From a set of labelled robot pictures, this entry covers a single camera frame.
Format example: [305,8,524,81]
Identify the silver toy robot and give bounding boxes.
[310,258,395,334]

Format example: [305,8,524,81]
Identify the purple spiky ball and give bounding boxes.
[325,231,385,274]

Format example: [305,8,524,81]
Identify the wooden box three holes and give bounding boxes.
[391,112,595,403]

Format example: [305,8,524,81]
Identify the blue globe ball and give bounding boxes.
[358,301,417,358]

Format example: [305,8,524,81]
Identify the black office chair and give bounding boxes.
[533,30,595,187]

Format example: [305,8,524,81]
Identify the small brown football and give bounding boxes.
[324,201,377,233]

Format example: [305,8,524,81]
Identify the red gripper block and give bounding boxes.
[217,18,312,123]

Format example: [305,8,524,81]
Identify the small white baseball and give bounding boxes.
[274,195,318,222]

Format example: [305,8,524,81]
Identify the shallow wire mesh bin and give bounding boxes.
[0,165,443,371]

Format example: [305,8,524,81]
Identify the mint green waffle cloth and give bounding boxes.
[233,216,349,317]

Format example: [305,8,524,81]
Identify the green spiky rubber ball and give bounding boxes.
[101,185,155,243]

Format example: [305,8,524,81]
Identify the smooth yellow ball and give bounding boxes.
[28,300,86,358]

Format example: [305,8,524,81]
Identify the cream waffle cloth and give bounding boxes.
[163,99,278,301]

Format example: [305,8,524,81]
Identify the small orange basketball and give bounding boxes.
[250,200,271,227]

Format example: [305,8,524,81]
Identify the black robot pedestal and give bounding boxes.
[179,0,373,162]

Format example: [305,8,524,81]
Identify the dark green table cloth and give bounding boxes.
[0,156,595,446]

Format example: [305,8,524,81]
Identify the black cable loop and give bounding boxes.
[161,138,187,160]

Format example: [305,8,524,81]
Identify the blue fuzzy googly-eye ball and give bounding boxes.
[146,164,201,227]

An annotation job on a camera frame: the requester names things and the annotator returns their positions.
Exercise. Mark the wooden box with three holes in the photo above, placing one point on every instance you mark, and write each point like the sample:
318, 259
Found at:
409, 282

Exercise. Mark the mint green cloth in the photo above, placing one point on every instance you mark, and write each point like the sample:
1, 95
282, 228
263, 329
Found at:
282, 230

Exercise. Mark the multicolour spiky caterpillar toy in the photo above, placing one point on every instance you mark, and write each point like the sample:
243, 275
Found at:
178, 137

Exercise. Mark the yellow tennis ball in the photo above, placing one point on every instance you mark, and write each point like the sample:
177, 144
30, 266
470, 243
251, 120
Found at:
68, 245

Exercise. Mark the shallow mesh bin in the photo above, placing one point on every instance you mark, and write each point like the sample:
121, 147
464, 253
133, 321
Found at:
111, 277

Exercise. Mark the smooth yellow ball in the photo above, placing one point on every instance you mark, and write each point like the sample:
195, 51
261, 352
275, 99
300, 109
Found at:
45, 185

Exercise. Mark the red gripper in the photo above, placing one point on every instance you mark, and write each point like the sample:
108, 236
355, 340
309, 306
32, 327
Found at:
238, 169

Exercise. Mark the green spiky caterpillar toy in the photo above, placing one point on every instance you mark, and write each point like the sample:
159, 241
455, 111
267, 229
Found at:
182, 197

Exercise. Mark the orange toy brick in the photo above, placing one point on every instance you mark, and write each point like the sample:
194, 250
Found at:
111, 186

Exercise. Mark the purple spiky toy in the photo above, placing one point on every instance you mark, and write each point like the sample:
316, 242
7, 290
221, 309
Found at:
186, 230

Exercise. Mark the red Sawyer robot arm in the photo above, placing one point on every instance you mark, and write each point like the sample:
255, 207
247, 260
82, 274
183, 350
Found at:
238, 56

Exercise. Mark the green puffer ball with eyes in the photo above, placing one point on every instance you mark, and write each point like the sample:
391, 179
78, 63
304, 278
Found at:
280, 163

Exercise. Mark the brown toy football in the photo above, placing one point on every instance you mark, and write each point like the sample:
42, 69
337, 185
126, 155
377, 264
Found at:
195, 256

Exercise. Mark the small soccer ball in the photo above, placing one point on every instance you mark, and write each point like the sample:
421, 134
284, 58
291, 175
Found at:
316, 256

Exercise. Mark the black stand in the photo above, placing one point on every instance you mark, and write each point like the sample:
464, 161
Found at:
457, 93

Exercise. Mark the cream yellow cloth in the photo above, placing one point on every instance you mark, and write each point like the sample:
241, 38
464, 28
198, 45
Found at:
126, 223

* * * *

### EXERCISE DESCRIPTION
Determine how many lines in the data include the word "caterpillar". Answer with that number alone.

### ANSWER SECTION
2